* TASK ITEM *
Across the listing that follows, work out how many lines carry the string "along". Provide that number and nothing else.
=======
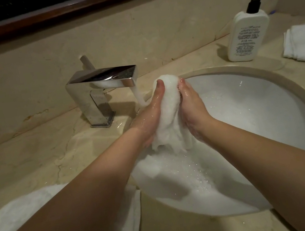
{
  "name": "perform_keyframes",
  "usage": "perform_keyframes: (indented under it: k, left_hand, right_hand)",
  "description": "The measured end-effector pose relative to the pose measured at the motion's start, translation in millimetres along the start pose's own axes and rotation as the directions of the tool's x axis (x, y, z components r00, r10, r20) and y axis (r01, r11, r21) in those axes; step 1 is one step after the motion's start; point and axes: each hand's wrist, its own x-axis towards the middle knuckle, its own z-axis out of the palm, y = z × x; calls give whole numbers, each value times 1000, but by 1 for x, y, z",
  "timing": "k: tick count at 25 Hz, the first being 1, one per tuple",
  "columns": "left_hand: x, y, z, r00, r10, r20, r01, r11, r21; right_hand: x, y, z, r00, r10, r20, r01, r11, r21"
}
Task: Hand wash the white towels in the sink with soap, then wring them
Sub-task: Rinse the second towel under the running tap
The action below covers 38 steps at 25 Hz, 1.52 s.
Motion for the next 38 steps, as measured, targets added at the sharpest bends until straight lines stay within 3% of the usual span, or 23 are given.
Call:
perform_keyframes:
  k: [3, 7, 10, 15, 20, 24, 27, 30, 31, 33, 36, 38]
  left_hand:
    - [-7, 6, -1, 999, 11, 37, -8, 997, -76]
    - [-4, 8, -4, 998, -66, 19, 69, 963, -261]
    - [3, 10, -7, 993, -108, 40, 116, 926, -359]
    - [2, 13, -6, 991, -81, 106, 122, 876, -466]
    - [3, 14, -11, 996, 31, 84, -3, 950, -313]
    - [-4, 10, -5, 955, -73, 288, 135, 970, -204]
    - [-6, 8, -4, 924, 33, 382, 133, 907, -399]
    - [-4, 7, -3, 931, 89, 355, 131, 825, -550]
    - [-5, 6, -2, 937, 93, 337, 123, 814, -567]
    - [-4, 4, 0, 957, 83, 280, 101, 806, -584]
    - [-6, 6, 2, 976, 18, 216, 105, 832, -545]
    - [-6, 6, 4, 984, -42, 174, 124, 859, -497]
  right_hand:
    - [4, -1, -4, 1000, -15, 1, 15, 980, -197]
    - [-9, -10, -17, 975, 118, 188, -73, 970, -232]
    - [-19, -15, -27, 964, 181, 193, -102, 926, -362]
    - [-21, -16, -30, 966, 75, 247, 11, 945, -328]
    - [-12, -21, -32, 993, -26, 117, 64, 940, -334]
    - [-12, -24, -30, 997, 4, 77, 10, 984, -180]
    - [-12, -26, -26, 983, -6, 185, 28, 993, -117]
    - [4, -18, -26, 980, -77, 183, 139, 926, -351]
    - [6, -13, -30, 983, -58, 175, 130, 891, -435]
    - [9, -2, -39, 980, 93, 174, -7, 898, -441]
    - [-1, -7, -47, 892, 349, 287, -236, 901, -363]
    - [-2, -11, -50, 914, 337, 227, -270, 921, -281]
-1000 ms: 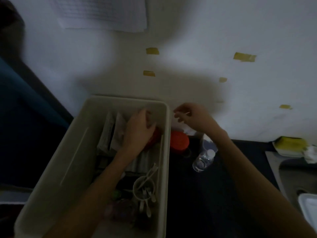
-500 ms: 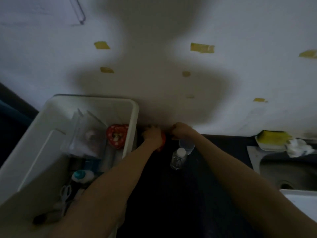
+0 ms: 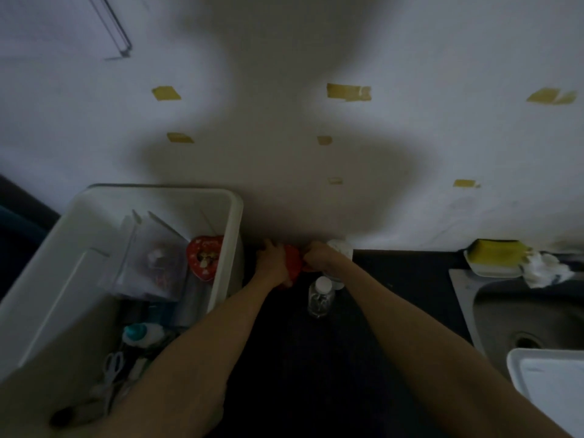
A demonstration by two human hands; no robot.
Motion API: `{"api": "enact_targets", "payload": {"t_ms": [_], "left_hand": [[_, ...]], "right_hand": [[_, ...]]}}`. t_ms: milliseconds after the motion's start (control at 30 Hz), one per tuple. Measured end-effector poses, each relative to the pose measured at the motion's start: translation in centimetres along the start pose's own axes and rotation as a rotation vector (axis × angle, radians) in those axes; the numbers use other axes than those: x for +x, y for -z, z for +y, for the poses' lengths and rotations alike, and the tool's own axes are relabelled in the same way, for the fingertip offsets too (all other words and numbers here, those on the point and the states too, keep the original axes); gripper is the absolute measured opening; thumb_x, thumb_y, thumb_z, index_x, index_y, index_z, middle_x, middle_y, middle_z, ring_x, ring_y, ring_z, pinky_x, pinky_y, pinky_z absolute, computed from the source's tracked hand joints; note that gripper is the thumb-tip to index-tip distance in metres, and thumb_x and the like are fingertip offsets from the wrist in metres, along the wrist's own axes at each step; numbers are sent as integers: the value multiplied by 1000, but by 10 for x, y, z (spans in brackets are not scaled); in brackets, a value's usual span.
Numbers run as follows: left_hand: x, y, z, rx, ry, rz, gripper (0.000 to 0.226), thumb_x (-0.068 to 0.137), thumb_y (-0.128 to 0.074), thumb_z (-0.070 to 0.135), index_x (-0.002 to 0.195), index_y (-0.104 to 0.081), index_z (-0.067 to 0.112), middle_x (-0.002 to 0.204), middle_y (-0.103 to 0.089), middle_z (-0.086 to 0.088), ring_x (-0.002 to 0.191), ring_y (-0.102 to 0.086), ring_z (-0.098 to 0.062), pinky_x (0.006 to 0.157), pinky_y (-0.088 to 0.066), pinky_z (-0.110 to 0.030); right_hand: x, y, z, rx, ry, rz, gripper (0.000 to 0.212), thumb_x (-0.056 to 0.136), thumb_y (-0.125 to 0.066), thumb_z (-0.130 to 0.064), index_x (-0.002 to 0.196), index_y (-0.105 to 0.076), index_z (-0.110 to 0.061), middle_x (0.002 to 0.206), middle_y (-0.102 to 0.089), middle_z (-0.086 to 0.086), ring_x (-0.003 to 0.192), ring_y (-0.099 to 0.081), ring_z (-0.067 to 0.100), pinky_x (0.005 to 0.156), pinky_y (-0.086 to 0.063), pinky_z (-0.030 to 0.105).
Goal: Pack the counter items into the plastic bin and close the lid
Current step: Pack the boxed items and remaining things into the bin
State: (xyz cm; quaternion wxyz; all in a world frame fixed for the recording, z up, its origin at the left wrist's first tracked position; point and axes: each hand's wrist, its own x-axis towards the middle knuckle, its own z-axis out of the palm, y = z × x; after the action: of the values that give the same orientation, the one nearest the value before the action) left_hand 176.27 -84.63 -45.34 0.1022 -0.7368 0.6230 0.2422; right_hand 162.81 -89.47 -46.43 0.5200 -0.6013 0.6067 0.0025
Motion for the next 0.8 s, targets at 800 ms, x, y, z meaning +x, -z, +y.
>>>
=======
* WRITTEN ANSWER *
2